Use questions as prompts
- Marcus Aurelius filled meditations with self-questioning: Why am I here? Is what I'm doing essential? Am I afraid of death?
- Questions surface assumptions you've never examined — most of what we do is habitual, not deliberate
- Useful evening prompts: How did I follow through? How could I have done better? What did I learn?
- Journaling resolved a real dispute — three consecutive Daily Stoic Journal questions about whether the grievance actually mattered shifted the author's perspective entirely
- Socrates: an unexamined life is not worth living; questions are the examination tool
Journal as emotional processing — not for an audience
- "Paper is more patient than people" (Anne Frank)
- Marcus Aurelius processed anger, resentment, and war on the page — not on other people
- Meditations was never meant to be published; it is an accidental byproduct of a private practice
- Tim Ferriss: journaling is to "cage the monkey mind," not to produce ideas
- You don't need to reread your journals; the reward is in the doing, not the having done
Repetition is the point, not a flaw
- Critics call meditations repetitive — that's precisely how it works
- Marcus returned to anger, mortality, and duty because he struggled with them repeatedly
- Stoic philosophy is not learned once; it becomes muscle memory through repetition
- Epictetus: "Every day and night, keep thoughts like this at hand.
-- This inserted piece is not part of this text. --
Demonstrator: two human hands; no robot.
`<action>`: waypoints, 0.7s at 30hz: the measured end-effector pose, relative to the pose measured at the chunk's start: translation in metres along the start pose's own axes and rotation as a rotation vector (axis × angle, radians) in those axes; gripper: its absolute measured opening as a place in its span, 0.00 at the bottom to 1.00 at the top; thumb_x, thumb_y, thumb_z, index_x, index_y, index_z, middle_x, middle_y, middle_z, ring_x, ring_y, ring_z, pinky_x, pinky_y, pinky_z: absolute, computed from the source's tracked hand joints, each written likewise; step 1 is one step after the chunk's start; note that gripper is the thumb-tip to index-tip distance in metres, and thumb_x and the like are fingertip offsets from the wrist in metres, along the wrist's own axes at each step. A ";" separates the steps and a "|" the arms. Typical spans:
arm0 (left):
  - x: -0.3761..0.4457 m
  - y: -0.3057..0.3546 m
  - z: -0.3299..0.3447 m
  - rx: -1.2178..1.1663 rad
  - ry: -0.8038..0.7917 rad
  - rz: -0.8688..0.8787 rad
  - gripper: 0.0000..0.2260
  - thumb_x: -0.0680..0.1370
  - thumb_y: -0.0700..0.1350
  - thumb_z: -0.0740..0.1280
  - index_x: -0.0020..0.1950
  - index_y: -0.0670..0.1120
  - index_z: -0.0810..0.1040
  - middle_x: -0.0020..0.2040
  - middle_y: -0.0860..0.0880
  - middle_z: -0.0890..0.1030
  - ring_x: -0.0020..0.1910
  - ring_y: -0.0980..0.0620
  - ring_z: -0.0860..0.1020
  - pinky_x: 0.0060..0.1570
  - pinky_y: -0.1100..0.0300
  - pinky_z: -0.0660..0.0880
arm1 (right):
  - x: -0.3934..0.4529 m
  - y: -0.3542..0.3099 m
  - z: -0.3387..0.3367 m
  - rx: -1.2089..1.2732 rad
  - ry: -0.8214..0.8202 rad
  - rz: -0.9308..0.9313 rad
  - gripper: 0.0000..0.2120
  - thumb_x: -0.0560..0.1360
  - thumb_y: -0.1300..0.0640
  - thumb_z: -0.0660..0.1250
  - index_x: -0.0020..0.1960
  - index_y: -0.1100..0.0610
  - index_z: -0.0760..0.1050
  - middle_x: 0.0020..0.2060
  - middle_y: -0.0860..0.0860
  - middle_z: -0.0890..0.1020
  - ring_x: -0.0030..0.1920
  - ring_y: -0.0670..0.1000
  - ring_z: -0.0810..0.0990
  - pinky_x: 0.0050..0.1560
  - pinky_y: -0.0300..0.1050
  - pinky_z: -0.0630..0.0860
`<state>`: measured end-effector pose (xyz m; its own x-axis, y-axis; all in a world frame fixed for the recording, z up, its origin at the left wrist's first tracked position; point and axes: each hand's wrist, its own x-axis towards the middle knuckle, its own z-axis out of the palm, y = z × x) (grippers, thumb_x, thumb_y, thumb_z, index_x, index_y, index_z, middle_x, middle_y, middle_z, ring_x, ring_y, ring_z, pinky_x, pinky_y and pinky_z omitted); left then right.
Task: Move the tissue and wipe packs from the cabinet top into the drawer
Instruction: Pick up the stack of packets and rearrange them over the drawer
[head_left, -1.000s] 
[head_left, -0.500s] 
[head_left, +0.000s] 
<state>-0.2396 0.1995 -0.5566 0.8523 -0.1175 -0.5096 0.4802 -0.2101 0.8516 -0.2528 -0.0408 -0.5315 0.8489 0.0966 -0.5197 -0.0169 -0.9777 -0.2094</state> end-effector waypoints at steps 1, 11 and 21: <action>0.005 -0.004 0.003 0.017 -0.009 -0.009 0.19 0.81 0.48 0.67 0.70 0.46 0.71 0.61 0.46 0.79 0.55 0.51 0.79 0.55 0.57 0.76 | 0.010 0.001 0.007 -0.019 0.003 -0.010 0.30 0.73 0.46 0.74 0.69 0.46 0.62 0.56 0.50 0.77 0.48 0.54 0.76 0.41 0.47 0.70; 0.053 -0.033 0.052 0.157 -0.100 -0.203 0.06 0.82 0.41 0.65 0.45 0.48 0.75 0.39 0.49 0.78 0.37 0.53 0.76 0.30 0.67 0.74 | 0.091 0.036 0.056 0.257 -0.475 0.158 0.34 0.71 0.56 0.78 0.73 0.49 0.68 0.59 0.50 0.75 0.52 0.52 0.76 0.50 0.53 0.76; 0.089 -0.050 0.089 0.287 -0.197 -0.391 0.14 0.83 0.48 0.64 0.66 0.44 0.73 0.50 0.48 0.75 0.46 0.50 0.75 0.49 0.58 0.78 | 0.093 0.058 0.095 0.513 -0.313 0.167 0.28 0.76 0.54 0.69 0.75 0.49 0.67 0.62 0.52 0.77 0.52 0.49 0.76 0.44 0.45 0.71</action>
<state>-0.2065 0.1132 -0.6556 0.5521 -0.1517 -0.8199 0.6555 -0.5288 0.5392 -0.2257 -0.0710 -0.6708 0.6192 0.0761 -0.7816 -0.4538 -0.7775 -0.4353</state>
Write them, read them aloud, talk about them."
- The soul takes on the color of its thoughts — what you write about is what you become
Keep a commonplace book alongside your journal
- A commonplace book collects quotes, observations, and ideas from reading — a practice going back to the Greeks and Romans
- Pliny the Elder: "Never read without taking extracts"
- Montaigne's essays and Emerson's lectures grew directly from their commonplace books
- Note cards work well; tens of thousands accumulate into building blocks for writing and decision-making
- Joan Didion kept notebooks to stay "on nodding terms with who she used to be" — to measure growth and recover her former self when needed
Falling off the habit — how to return
- Marcus Aurelius wrote meditations over years, likely dipping in and out
- Eugène Delacroix (lifelong stoic) described picking up his journal after a long break as "my way of calming this nervous excitement"
- When you fall off, don't kick yourself — the habit is steady and ready
- "When you're playing music and you come off the beat, the beat doesn't change. Come back to it."